● **Directions**
An exact copy of the lines from the top of the data through the line with "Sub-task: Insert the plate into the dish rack" is what you should give, with no pictures in it.

________________________________________

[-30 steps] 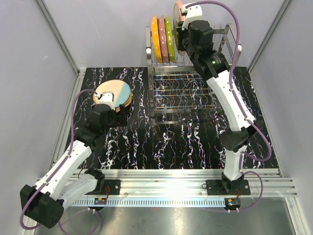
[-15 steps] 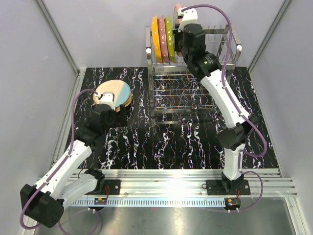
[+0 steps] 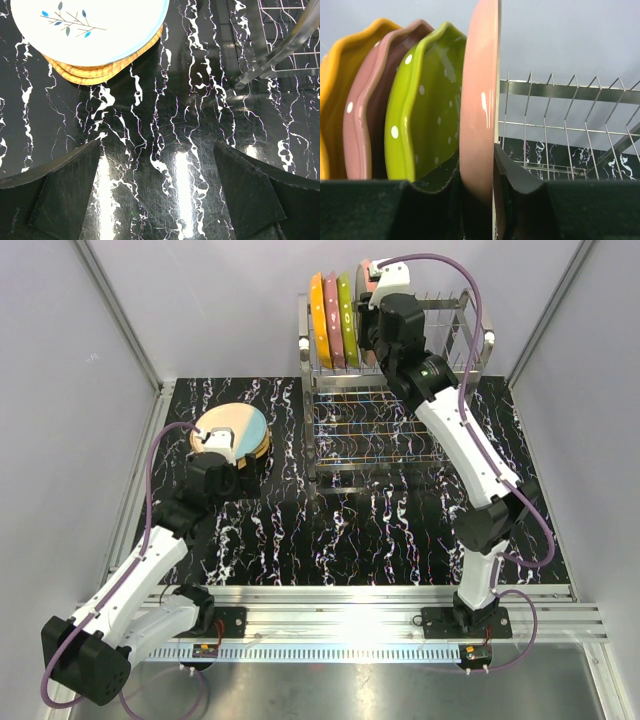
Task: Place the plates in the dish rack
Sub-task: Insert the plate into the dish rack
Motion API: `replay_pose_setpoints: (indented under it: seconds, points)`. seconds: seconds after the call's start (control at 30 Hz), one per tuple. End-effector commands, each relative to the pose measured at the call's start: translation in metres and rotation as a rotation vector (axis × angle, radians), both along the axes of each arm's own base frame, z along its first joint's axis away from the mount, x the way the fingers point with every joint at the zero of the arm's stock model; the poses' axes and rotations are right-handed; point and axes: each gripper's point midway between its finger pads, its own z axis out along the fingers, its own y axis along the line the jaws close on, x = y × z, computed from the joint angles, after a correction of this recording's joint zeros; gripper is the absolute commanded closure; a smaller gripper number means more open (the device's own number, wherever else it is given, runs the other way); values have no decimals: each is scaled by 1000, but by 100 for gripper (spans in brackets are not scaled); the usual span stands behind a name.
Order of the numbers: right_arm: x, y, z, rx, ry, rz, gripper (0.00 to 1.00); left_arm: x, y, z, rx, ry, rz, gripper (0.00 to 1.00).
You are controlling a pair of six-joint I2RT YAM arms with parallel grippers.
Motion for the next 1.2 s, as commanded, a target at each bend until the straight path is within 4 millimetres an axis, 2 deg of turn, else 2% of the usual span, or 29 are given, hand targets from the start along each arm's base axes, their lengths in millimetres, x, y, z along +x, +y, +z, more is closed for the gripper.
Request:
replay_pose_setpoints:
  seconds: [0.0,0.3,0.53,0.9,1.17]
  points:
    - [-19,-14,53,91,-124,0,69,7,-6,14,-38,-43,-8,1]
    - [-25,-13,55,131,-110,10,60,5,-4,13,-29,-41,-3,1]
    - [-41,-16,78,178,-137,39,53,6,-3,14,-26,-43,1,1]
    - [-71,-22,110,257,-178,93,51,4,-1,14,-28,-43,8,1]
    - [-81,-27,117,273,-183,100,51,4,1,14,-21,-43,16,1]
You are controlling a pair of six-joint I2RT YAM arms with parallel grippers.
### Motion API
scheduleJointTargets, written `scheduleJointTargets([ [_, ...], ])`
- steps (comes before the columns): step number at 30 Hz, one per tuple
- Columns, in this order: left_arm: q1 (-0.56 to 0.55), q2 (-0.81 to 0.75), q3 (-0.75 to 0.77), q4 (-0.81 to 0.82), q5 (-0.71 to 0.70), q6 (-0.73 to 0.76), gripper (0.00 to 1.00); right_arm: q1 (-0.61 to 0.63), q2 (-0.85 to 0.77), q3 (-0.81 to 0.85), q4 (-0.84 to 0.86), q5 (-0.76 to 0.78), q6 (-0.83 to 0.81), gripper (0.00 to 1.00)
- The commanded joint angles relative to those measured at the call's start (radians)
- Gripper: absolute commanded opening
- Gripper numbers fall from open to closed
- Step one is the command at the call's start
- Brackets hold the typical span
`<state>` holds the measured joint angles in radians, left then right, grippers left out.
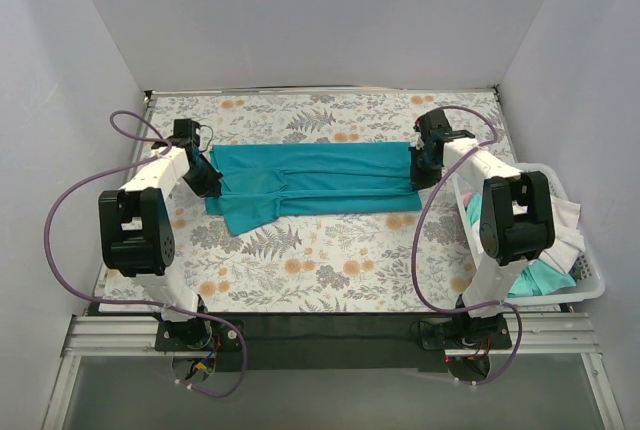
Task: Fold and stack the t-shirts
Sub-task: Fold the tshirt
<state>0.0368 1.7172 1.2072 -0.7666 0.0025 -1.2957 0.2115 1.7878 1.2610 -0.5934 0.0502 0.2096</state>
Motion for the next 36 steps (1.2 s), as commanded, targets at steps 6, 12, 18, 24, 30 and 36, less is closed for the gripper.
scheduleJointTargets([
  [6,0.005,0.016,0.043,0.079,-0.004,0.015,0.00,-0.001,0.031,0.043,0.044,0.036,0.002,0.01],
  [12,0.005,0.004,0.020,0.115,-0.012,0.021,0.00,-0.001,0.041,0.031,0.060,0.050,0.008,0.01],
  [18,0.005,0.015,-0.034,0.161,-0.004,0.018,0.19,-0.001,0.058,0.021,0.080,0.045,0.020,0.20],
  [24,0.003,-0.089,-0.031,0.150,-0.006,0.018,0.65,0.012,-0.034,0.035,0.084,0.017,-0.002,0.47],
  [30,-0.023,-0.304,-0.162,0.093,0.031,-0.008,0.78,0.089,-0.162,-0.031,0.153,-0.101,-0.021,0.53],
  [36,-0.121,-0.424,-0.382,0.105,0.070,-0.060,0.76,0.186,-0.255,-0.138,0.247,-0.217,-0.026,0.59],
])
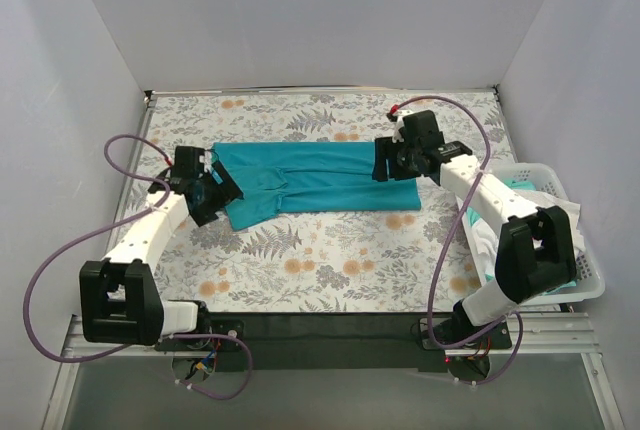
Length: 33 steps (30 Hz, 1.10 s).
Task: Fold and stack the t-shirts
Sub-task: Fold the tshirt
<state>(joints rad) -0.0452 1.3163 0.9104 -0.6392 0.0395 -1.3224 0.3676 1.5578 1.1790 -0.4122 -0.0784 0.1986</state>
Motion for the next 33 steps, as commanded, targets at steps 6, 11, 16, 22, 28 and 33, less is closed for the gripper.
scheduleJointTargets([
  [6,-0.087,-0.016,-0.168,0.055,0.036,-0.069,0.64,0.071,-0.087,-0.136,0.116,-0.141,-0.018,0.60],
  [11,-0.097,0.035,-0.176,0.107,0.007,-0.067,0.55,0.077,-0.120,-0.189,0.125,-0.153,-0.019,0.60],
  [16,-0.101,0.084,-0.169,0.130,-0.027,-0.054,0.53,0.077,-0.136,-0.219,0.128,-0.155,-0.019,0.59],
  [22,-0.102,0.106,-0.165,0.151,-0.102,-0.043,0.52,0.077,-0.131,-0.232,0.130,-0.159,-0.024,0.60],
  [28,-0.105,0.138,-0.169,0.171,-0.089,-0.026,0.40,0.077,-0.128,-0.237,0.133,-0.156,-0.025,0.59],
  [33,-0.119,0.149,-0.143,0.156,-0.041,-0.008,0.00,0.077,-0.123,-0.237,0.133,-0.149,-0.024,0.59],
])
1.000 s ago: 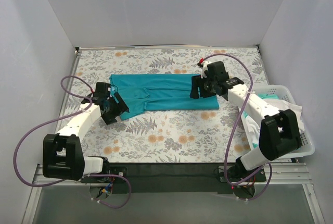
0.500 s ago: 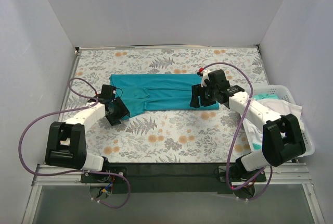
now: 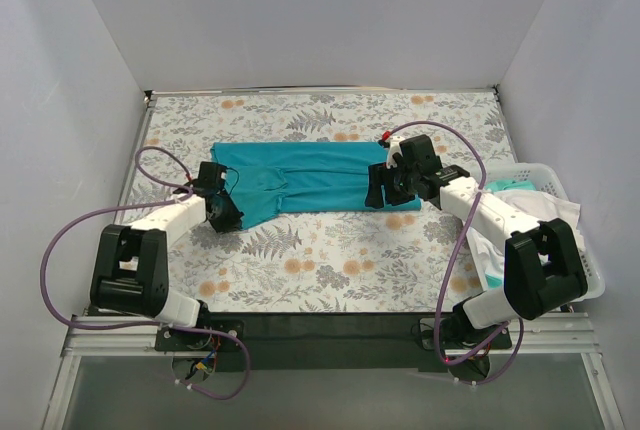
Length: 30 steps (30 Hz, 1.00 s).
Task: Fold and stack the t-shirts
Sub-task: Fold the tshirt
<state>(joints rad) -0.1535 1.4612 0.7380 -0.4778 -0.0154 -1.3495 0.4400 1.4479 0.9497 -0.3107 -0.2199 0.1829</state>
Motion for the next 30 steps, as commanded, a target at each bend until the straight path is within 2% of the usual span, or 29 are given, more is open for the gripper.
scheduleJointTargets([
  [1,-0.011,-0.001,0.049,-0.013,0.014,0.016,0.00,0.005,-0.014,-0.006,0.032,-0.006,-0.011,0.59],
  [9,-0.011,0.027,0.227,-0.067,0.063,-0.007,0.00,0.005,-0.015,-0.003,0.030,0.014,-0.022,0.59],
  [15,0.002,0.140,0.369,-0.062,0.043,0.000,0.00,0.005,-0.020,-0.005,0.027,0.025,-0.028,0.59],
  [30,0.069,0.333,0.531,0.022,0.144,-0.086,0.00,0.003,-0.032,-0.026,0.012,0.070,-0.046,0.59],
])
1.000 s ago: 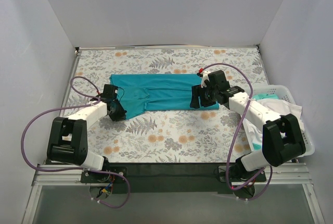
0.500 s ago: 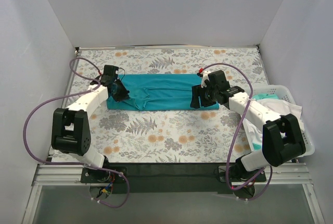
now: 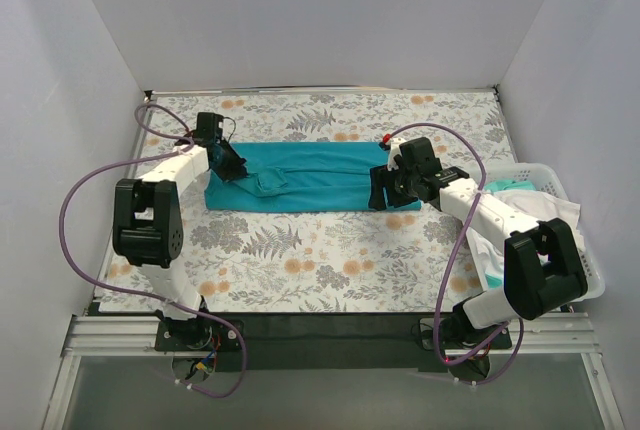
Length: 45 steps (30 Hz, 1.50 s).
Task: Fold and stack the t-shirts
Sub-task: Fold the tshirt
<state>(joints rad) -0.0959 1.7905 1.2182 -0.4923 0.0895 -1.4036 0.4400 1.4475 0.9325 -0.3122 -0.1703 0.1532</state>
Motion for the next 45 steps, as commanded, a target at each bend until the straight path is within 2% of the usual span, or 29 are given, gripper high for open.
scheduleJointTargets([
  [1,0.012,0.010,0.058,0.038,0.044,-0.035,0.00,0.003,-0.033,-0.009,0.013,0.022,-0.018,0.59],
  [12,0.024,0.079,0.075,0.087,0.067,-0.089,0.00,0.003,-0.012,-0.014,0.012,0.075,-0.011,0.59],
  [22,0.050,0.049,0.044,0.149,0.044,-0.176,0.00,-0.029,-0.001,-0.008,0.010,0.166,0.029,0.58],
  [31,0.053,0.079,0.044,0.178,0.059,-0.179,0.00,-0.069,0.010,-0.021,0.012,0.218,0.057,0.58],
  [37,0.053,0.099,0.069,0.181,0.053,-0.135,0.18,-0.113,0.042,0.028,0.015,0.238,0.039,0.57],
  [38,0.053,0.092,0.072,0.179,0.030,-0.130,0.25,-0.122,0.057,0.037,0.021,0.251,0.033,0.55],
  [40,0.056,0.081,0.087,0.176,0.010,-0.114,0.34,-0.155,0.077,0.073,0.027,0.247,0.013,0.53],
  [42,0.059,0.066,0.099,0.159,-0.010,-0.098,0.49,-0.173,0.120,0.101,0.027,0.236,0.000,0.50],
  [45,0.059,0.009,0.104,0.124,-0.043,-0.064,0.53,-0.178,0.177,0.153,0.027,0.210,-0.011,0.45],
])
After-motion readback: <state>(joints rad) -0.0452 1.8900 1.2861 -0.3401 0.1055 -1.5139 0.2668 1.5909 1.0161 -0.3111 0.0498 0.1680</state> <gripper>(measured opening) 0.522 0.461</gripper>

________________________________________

● **Solution**
[-30 steps] 
[-15 steps] 
[+0 steps] 
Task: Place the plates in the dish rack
Sub-task: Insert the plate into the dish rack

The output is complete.